[INSTRUCTIONS FOR THE TASK] Pictures stay out. All the rest of the records must be repeated exactly.

[RECORDS FOR THIS EXERCISE]
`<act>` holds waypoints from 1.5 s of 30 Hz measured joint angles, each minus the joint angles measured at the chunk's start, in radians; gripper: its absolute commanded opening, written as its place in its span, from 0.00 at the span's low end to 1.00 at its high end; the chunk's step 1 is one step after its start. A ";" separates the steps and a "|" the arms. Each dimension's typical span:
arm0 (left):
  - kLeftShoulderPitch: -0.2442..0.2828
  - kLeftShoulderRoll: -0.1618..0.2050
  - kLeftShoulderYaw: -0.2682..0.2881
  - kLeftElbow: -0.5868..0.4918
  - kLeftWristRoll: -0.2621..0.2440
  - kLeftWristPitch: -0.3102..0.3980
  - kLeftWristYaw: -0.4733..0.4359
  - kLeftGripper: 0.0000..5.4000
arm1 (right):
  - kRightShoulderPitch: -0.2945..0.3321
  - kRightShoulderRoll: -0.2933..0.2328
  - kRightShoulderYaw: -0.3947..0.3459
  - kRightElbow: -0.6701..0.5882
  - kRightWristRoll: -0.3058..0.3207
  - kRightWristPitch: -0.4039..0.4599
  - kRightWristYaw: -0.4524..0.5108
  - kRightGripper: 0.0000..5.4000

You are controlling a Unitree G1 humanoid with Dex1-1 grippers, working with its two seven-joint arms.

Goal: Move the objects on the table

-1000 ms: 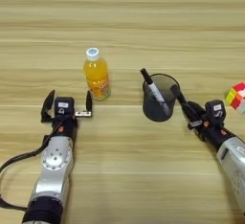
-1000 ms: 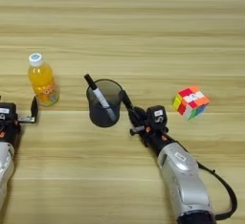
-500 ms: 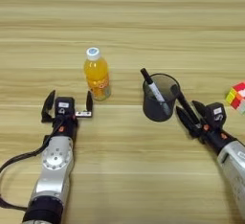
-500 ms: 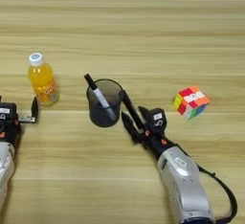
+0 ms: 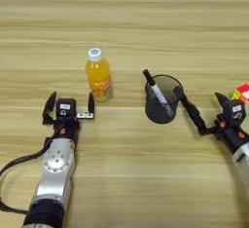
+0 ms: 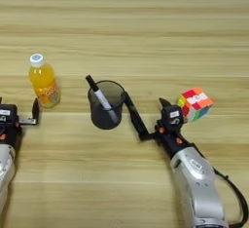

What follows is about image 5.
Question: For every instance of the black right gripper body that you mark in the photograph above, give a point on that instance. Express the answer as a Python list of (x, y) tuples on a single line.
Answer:
[(235, 136)]

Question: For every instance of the orange juice bottle white cap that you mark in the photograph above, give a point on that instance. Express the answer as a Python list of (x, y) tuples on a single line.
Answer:
[(99, 76)]

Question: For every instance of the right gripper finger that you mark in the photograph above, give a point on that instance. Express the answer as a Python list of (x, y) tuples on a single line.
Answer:
[(223, 103), (196, 116)]

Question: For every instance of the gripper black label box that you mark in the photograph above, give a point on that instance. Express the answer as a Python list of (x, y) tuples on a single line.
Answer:
[(66, 107), (236, 110)]

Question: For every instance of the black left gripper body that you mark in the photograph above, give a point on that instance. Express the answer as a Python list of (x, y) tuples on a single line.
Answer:
[(66, 129)]

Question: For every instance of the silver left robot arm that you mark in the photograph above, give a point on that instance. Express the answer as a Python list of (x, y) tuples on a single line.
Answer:
[(56, 170)]

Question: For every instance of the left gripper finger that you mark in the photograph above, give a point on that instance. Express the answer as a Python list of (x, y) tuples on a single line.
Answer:
[(91, 103), (48, 108)]

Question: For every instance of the black marker white barrel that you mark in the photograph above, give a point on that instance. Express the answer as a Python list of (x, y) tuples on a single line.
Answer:
[(157, 92)]

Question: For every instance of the black mesh pen cup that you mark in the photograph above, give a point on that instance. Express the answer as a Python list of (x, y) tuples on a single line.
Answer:
[(159, 113)]

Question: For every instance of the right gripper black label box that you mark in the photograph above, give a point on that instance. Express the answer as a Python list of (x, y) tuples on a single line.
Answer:
[(236, 110)]

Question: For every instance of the colourful puzzle cube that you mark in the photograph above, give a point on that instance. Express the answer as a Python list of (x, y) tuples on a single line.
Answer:
[(243, 92)]

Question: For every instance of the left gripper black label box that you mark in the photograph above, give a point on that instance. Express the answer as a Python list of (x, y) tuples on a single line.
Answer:
[(66, 107)]

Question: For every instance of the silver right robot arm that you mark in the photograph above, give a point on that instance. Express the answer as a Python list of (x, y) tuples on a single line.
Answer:
[(243, 163)]

[PROBLEM SOLUTION]
`<act>` holds waypoints from 1.5 s of 30 Hz measured joint angles, each minus the joint angles measured at the chunk's start, in radians; gripper: its absolute commanded opening, written as its place in its span, from 0.00 at the span's low end to 1.00 at its high end; the chunk's step 1 is one step after its start. A ";" separates the steps and a "|" the arms. Each dimension's typical span:
arm0 (left):
  - kLeftShoulderPitch: -0.2442..0.2828
  - kLeftShoulderRoll: -0.1618..0.2050
  - kLeftShoulderYaw: -0.2682..0.2881
  - kLeftElbow: -0.5868..0.4918
  - kLeftWristRoll: -0.2621..0.2440
  - kLeftWristPitch: -0.3102..0.3980
  - kLeftWristYaw: -0.4733..0.4359
  - kLeftGripper: 0.0000..5.4000
arm1 (right):
  - kRightShoulderPitch: -0.2945..0.3321
  - kRightShoulderRoll: -0.2933..0.2328
  - kRightShoulderYaw: -0.3947..0.3459
  - kRightElbow: -0.6701..0.5882
  - kRightWristRoll: -0.3058..0.3207
  - kRightWristPitch: -0.4039..0.4599
  - kRightWristYaw: -0.4524..0.5108
  - kRightGripper: 0.0000..5.4000

You are controlling a Unitree G1 humanoid with Dex1-1 grippers, working with its two seven-joint arms.

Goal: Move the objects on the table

-1000 ms: 
-1000 ms: 
-500 ms: 
-500 ms: 
+0 ms: 
+0 ms: 

What follows is about image 5.
Question: For every instance of the black right gripper body that you mark in the photograph above, give a point on that instance. Express the answer as a Python list of (x, y) tuples on a single line.
Answer:
[(235, 136)]

Question: For every instance of the orange juice bottle white cap that you mark in the photograph above, give a point on that instance. Express the answer as a Python list of (x, y) tuples on a single line.
Answer:
[(99, 76)]

Question: For every instance of the right gripper finger that you mark in the photograph above, give a point on that instance. Express the answer as a Python list of (x, y) tuples on a single line.
Answer:
[(223, 103), (196, 116)]

Question: For every instance of the gripper black label box that you mark in the photograph above, give a point on that instance. Express the answer as a Python list of (x, y) tuples on a single line.
Answer:
[(66, 107), (236, 110)]

Question: For every instance of the black left gripper body that you mark in the photograph above, give a point on that instance. Express the answer as a Python list of (x, y) tuples on a single line.
Answer:
[(66, 129)]

Question: For every instance of the silver left robot arm that you mark in the photograph above, give a point on that instance. Express the answer as a Python list of (x, y) tuples on a single line.
Answer:
[(56, 170)]

Question: For every instance of the left gripper finger that you mark in the photograph above, give a point on that instance. Express the answer as a Python list of (x, y) tuples on a single line.
Answer:
[(91, 103), (48, 108)]

Question: For every instance of the black marker white barrel that you mark in the photograph above, give a point on that instance. Express the answer as a Python list of (x, y) tuples on a single line.
Answer:
[(157, 92)]

Question: For every instance of the black mesh pen cup that you mark in the photograph above, give a point on that instance. Express the answer as a Python list of (x, y) tuples on a single line.
Answer:
[(159, 113)]

Question: For every instance of the right gripper black label box that you mark in the photograph above, give a point on that instance. Express the answer as a Python list of (x, y) tuples on a single line.
Answer:
[(236, 110)]

Question: For every instance of the colourful puzzle cube that you mark in the photograph above, give a point on that instance. Express the answer as a Python list of (x, y) tuples on a single line.
Answer:
[(243, 92)]

Question: For every instance of the left gripper black label box that you mark in the photograph above, give a point on that instance. Express the answer as a Python list of (x, y) tuples on a single line.
Answer:
[(66, 107)]

Question: For every instance of the silver right robot arm that you mark in the photograph above, give a point on that instance. Express the answer as a Python list of (x, y) tuples on a single line.
Answer:
[(243, 163)]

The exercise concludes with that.